The FTSE Finish Line: June 27 - 2025
Patrick Munnelly, Partner: Market Strategy, Tickmill Group.
The stock indices in the UK rose on Friday, with midcap stocks reaching a 10-month peak, fuelled by positive global sentiment regarding earnings, trade policies, and monetary policy direction. This week, markets have recovered as worries about the Middle East conflict have lessened, trade talks between the U.S. and China appear to be progressing, and the possibility of U.S. interest rate reductions looms. Asian stocks climbed to their highest levels in more than three years, while both the S&P 500 and Nasdaq reached near-record closings. In a positive development, the United States has come to an agreement with China to speed up rare earth shipments to the U.S., as stated by a White House official, in the midst of efforts to resolve the trade war between the two largest economies. At the same time, British Prime Minister Keir Starmer has significantly reduced proposed welfare cuts to address a severe backlash from lawmakers within his ruling Labour Party. Starmer's initial plans aimed to cut 5 billion pounds ($6.9 billion) annually from a rapidly increasing welfare budget. These reforms are scheduled to be presented for a parliamentary vote on July 1.

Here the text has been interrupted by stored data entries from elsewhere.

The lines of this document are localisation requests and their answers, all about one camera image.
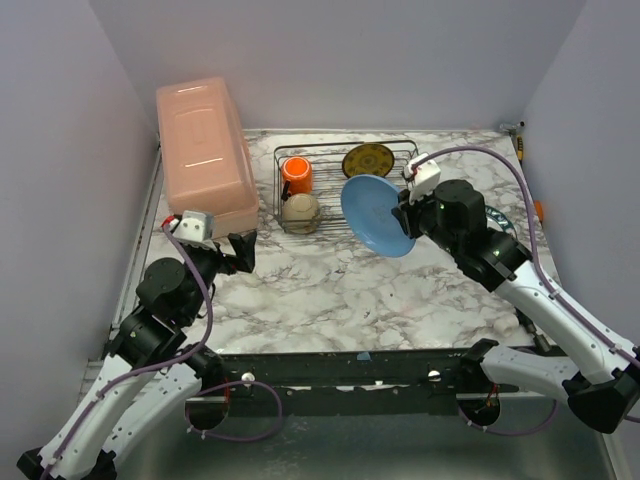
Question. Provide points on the yellow tool at corner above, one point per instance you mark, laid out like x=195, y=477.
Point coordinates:
x=520, y=148

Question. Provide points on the black mounting rail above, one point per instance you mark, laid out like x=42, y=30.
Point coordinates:
x=339, y=383

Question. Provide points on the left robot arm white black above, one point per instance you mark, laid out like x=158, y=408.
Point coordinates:
x=148, y=369

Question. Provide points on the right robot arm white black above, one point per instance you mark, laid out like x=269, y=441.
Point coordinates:
x=598, y=374

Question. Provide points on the pink plastic storage box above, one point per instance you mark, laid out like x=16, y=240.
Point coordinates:
x=205, y=156

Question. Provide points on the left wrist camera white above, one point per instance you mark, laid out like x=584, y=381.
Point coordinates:
x=195, y=227

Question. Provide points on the white plate dark rim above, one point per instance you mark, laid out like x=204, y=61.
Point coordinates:
x=499, y=220

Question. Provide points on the orange clamp on wall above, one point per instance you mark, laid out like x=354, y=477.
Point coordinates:
x=539, y=210

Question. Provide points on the black wire dish rack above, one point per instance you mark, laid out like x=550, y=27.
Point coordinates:
x=328, y=177

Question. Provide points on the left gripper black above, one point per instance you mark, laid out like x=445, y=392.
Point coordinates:
x=226, y=257

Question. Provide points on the white plastic fitting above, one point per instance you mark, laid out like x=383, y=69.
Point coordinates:
x=506, y=326

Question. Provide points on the yellow patterned plate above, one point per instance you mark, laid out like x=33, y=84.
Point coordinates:
x=369, y=158

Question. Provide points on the black metal connector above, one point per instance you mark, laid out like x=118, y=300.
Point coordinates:
x=541, y=343

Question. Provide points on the orange mug black handle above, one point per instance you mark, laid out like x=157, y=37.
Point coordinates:
x=297, y=176

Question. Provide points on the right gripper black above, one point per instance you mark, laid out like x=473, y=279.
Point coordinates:
x=408, y=216

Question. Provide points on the aluminium frame rail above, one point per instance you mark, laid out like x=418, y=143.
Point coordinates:
x=91, y=374

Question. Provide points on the blue plate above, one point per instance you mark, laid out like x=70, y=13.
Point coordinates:
x=367, y=202

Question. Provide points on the white ceramic bowl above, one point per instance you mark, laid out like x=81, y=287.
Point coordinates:
x=301, y=214

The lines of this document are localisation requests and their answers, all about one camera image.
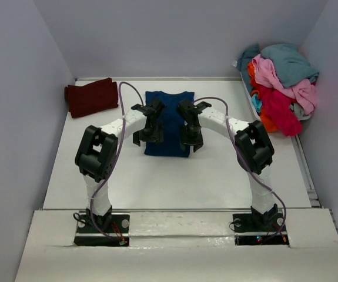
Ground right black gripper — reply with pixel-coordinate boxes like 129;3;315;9
179;123;205;151

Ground grey blue t shirt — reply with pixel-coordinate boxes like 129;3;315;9
234;43;320;88

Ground light blue t shirt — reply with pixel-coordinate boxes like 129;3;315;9
251;90;262;115

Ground light pink t shirt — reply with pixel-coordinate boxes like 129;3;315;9
252;55;317;115

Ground folded dark red shirt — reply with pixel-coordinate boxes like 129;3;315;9
64;78;119;119

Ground navy blue t shirt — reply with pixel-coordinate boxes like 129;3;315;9
144;91;195;158

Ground orange t shirt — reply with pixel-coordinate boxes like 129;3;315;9
247;62;278;132

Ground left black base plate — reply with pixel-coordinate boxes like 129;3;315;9
73;212;130;247

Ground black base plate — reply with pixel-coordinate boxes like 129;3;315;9
73;212;130;247
229;213;289;246

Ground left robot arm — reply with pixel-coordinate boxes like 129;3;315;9
75;98;165;234

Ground magenta t shirt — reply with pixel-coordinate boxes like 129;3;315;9
258;85;302;136

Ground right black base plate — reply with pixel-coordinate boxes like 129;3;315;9
229;213;289;246

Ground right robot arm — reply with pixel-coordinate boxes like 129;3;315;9
176;98;278;230

Attention is centred on the political rebellion challenging the UK government over its plan to implement £4.8 billion in annual welfare budget savings by 2029-30. As the day unfolded, pressure increased as it became evident that the rebels would win next Tuesday’s vote, compelling the Prime Minister to retreat. Reports from last night suggest that the concessions made by Starmer to avoid defeat are substantial and could reduce the planned Treasury savings by nearly half. The actual impact of this reversal is subject to debate. Some argue the entire package represents only about 0.3% of government spending, while others point out that the intended £4.8 billion savings by 2029-30—now unlikely to be fully achieved—constitute roughly 50% of the government’s fiscal headroom. However, focusing too much on specific cost predictions overlooks the larger issue. The key takeaway from this episode is the shift in power from Downing Street to the backbenches, with MPs clearly signaling they will not support spending cuts. This development significantly restricts the government’s options for shaping the Autumn Budget. As a result, expectations are likely to solidify regarding the possibility of further tax increases aimed at rebuilding fiscal headroom, although these measures will undoubtedly have political consequences. The critical risk for market participants to watch is whether the government, faced with the unpopularity of these measures, might reconsider its commitment to the current fiscal rules.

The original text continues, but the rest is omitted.